Data extracts =>
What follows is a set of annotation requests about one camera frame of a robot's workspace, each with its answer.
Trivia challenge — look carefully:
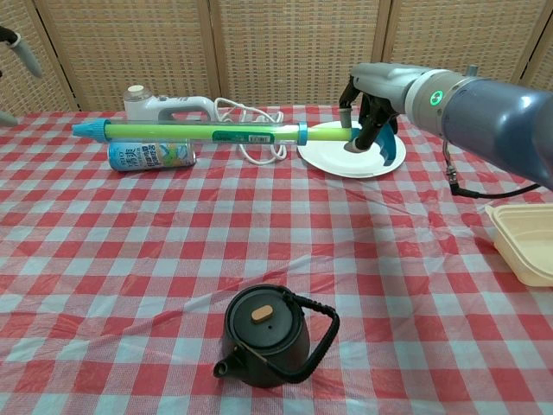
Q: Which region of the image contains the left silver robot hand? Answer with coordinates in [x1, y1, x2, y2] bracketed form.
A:
[0, 25, 44, 127]

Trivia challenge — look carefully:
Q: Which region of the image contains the green blue water pump toy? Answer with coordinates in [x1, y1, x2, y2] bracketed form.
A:
[71, 119, 397, 168]

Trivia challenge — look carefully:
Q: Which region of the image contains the white electric hand mixer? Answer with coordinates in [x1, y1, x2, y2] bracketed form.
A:
[123, 84, 216, 125]

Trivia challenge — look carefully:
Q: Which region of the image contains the white mixer power cord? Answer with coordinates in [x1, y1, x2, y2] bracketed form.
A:
[213, 97, 289, 166]

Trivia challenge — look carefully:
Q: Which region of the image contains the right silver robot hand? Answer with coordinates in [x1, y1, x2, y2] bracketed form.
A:
[338, 62, 416, 155]

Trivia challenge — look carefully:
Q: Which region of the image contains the woven bamboo folding screen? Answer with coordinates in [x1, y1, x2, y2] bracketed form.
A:
[0, 0, 553, 126]

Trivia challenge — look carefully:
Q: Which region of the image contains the black cast iron teapot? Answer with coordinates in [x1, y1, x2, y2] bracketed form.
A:
[212, 284, 341, 389]

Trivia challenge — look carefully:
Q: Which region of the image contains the blue beverage can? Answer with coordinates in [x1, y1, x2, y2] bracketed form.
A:
[106, 138, 198, 173]

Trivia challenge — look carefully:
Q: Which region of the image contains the red white checkered tablecloth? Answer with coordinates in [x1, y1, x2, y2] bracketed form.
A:
[0, 103, 553, 415]

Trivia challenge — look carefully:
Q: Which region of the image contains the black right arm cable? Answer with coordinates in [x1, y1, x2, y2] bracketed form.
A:
[442, 137, 541, 199]

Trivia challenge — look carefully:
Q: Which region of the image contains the beige plastic food container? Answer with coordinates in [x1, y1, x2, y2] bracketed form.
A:
[484, 203, 553, 287]

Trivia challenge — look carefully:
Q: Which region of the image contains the white round plate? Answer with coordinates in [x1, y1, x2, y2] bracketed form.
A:
[296, 120, 408, 179]

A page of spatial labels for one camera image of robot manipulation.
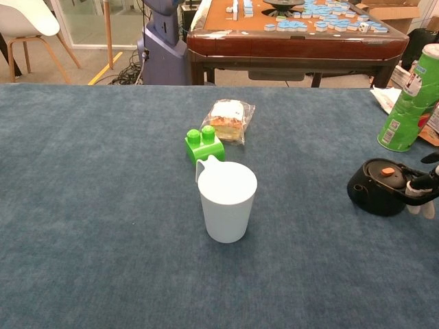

Exercise =>
Write the listing out in full, exactly; no images.

Answer to this problem =>
What follows is a set of annotation requests about one camera frame of a robot's workspace, each with its answer.
Trivia challenge — look carefully:
Q: Which region of the image contains the left silver robot hand? Answer with coordinates in [x1, y1, x2, y2] bracketed form.
A:
[0, 25, 44, 127]

Trivia challenge — look carefully:
Q: Which region of the image contains the green blue water pump toy? Answer with coordinates in [x1, y1, x2, y2] bracketed form.
A:
[71, 119, 397, 168]

Trivia challenge — look carefully:
Q: Which region of the image contains the white electric hand mixer? Answer with coordinates in [x1, y1, x2, y2] bracketed form.
A:
[123, 84, 216, 125]

Trivia challenge — look carefully:
Q: Which region of the image contains the white mixer power cord? Answer with coordinates in [x1, y1, x2, y2] bracketed form.
A:
[213, 97, 289, 166]

Trivia challenge — look carefully:
Q: Which region of the image contains the right silver robot hand? Answer with coordinates in [x1, y1, x2, y2] bracketed form.
A:
[338, 62, 416, 155]

Trivia challenge — look carefully:
Q: Which region of the image contains the woven bamboo folding screen? Answer with coordinates in [x1, y1, x2, y2] bracketed form.
A:
[0, 0, 553, 126]

Trivia challenge — look carefully:
Q: Which region of the image contains the black cast iron teapot? Answer with coordinates in [x1, y1, x2, y2] bracketed form.
A:
[212, 284, 341, 389]

Trivia challenge — look carefully:
Q: Which region of the image contains the blue beverage can? Answer with coordinates in [x1, y1, x2, y2] bracketed form.
A:
[106, 138, 198, 173]

Trivia challenge — look carefully:
Q: Which region of the image contains the red white checkered tablecloth? Answer with coordinates in [x1, y1, x2, y2] bracketed form.
A:
[0, 103, 553, 415]

Trivia challenge — look carefully:
Q: Which region of the image contains the black right arm cable? Answer with coordinates in [x1, y1, x2, y2] bracketed form.
A:
[442, 137, 541, 199]

Trivia challenge — look carefully:
Q: Which region of the image contains the beige plastic food container? Answer with coordinates in [x1, y1, x2, y2] bracketed form.
A:
[484, 203, 553, 287]

Trivia challenge — look carefully:
Q: Which region of the image contains the white round plate? Answer with coordinates in [x1, y1, x2, y2] bracketed form.
A:
[296, 120, 408, 179]

A page of spatial labels for one camera image of robot manipulation.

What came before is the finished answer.